Articles | Volume 12, issue 17
Atmos. Chem. Phys., 12, 8189–8203, 2012
https://doi.org/10.5194/acp-12-8189-2012
Atmos. Chem. Phys., 12, 8189–8203, 2012
https://doi.org/10.5194/acp-12-8189-2012

Research article 12 Sep 2012

Research article | 12 Sep 2012

Methanol from TES global observations: retrieval algorithm and seasonal and spatial variability

K. E. Cady-Pereira1, M. W. Shephard2, D. B. Millet3, M. Luo4, K. C. Wells3, Y. Xiao1, V. H. Payne4, and J. Worden4 K. E. Cady-Pereira et al.
  • 1Atmospheric and Environmental Research, Inc., Lexington, Massachusetts, USA
  • 2Environment Canada, Toronto, Ontario, Canada
  • 3University of Minnesota, Department of Soil, Water and Climate, Minneapolis-St. Paul, Minnesota, USA
  • 4Jet Propulsion Laboratory, California Institute of Technology Pasadena, California, USA

Abstract. We present a detailed description of the TES methanol (CH3OH) retrieval algorithm, along with initial global results showing the seasonal and spatial distribution of methanol in the lower troposphere.
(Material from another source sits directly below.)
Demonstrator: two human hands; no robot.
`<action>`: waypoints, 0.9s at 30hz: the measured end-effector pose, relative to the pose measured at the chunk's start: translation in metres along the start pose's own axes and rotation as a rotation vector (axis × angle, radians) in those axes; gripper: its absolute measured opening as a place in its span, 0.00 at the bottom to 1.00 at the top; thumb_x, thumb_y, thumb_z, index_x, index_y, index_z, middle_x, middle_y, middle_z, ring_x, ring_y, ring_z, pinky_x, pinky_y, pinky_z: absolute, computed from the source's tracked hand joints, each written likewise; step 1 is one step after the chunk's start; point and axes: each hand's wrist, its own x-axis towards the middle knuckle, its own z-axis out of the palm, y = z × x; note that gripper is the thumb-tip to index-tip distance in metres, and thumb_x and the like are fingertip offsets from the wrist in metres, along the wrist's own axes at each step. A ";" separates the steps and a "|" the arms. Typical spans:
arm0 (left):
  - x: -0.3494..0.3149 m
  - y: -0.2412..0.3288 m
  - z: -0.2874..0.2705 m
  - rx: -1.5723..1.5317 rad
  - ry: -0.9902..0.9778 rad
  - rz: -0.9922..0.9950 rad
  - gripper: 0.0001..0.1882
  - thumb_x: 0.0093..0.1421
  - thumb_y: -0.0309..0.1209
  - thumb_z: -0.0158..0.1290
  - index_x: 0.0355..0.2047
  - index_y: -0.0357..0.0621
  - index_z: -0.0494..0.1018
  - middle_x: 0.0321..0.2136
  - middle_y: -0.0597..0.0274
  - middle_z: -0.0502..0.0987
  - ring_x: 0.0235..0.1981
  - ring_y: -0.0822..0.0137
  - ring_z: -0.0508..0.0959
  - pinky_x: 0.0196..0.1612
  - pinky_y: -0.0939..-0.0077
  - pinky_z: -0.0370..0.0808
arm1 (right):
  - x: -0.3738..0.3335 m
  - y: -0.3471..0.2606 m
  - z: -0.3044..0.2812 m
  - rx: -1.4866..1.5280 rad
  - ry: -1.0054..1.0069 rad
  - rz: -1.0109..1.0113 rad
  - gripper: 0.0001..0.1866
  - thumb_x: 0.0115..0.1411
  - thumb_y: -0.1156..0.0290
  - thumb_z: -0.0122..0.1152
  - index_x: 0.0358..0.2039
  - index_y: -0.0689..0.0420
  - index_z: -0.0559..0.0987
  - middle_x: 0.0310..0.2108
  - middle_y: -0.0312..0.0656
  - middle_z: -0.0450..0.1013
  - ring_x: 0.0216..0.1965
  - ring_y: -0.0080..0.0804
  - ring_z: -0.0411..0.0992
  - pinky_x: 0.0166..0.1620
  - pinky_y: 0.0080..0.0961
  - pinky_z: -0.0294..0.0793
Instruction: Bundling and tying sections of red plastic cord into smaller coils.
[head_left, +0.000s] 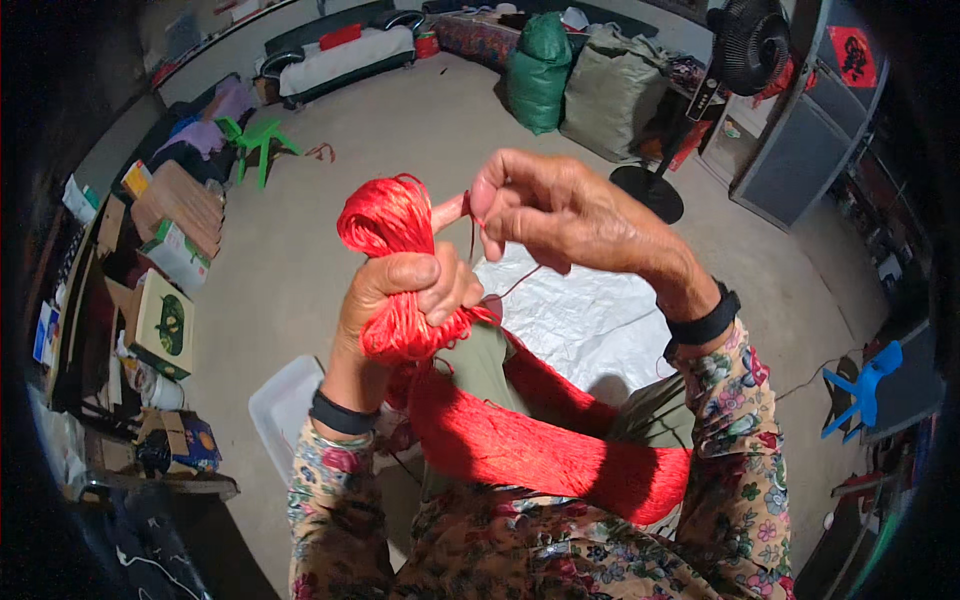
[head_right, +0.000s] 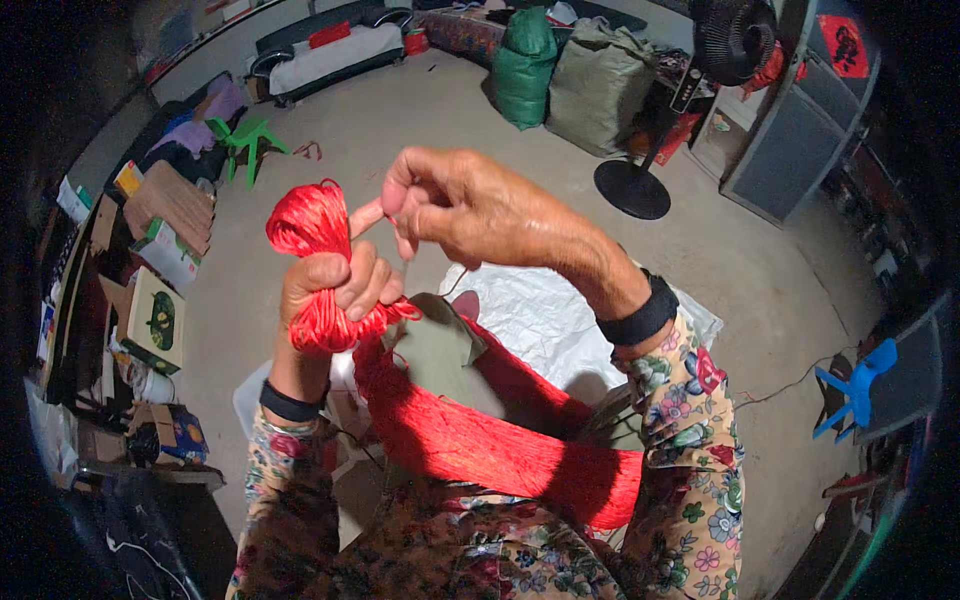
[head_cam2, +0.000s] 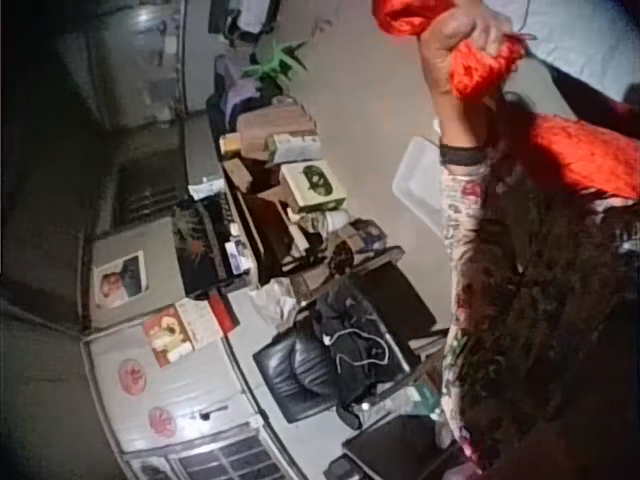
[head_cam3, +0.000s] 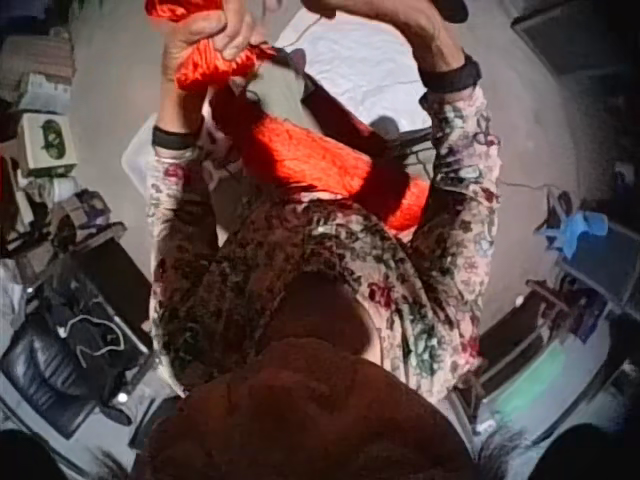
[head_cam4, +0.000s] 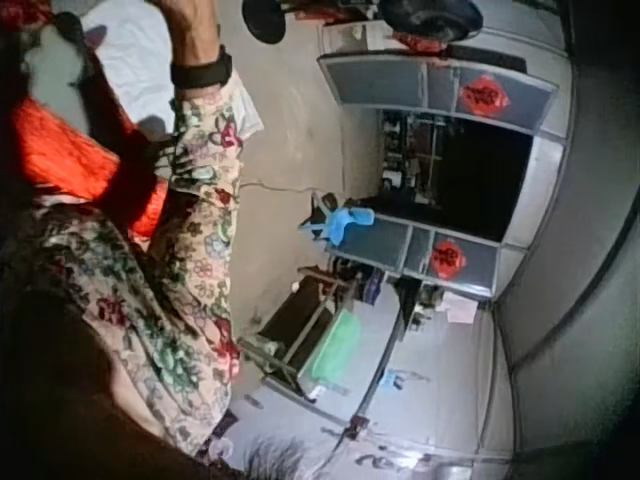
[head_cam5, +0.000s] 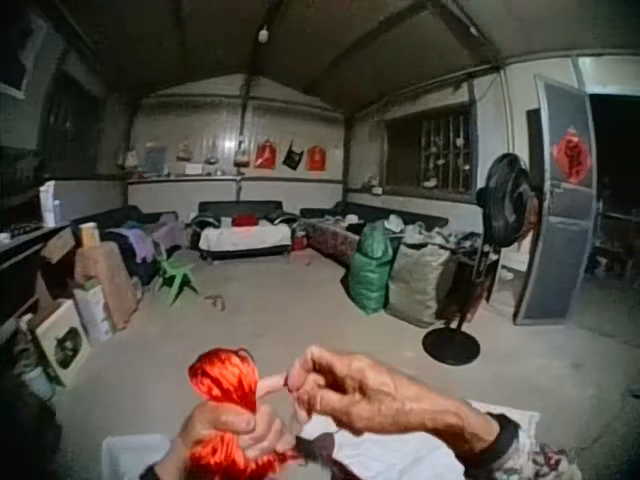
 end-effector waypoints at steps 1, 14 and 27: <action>0.003 -0.008 -0.001 -0.039 -0.009 0.042 0.41 0.57 0.29 0.53 0.66 0.31 0.46 0.15 0.65 0.65 0.17 0.70 0.66 0.39 0.68 0.66 | -0.005 0.001 0.001 0.019 0.013 0.031 0.06 0.62 0.75 0.48 0.39 0.59 0.69 0.24 0.34 0.74 0.16 0.15 0.61 0.18 0.16 0.60; 0.051 -0.073 -0.025 -0.218 -0.205 -0.083 0.37 0.56 0.31 0.53 0.64 0.32 0.52 0.14 0.64 0.66 0.16 0.68 0.68 0.36 0.69 0.67 | -0.061 0.033 -0.009 0.107 0.053 0.160 0.06 0.63 0.70 0.49 0.38 0.56 0.72 0.24 0.32 0.71 0.19 0.15 0.62 0.20 0.16 0.60; 0.053 -0.070 -0.046 0.055 0.093 -0.218 0.09 0.56 0.23 0.54 0.37 0.36 0.70 0.16 0.64 0.68 0.18 0.69 0.70 0.30 0.72 0.70 | -0.144 0.060 -0.017 0.169 0.451 0.347 0.08 0.59 0.75 0.50 0.39 0.56 0.74 0.23 0.32 0.69 0.22 0.12 0.61 0.24 0.13 0.57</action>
The full development of the TES methanol retrieval is described, including microwindow selection, error analysis, and the utilization of a priori and initial guess information provided by the GEOS-Chem chemical transport model. Retrieval simulations and a sensitivity analysis using the developed retrieval strategy show that TES: (i) generally provides less than 1.0 piece of information, (ii) is sensitive in the lower troposphere with peak sensitivity typically occurring between ~900–700 hPa (~1–3 km) at a vertical resolution of ~5 km, (iii) has a limit of detectability between 0.5 and 1.0 ppbv Representative Volume Mixing Ratio (RVMR) depending on the atmospheric conditions, corresponding roughly to a profile with a maximum concentration of at least 1 to 2 ppbv, and (iv) in a simulation environment has a mean bias of 0.16 ppbv with a standard deviation of 0.34 ppbv. Applying the newly derived TES retrieval globally and comparing the results with corresponding GEOS-Chem output, we find generally consistent large-scale patterns between the two. However, TES often reveals higher methanol concentrations than simulated in the Northern Hemisphere spring, summer and fall. In the Southern Hemisphere, the TES methanol observations indicate a model overestimate over the bulk of South America from December through July, and a model underestimate during the biomass burning season.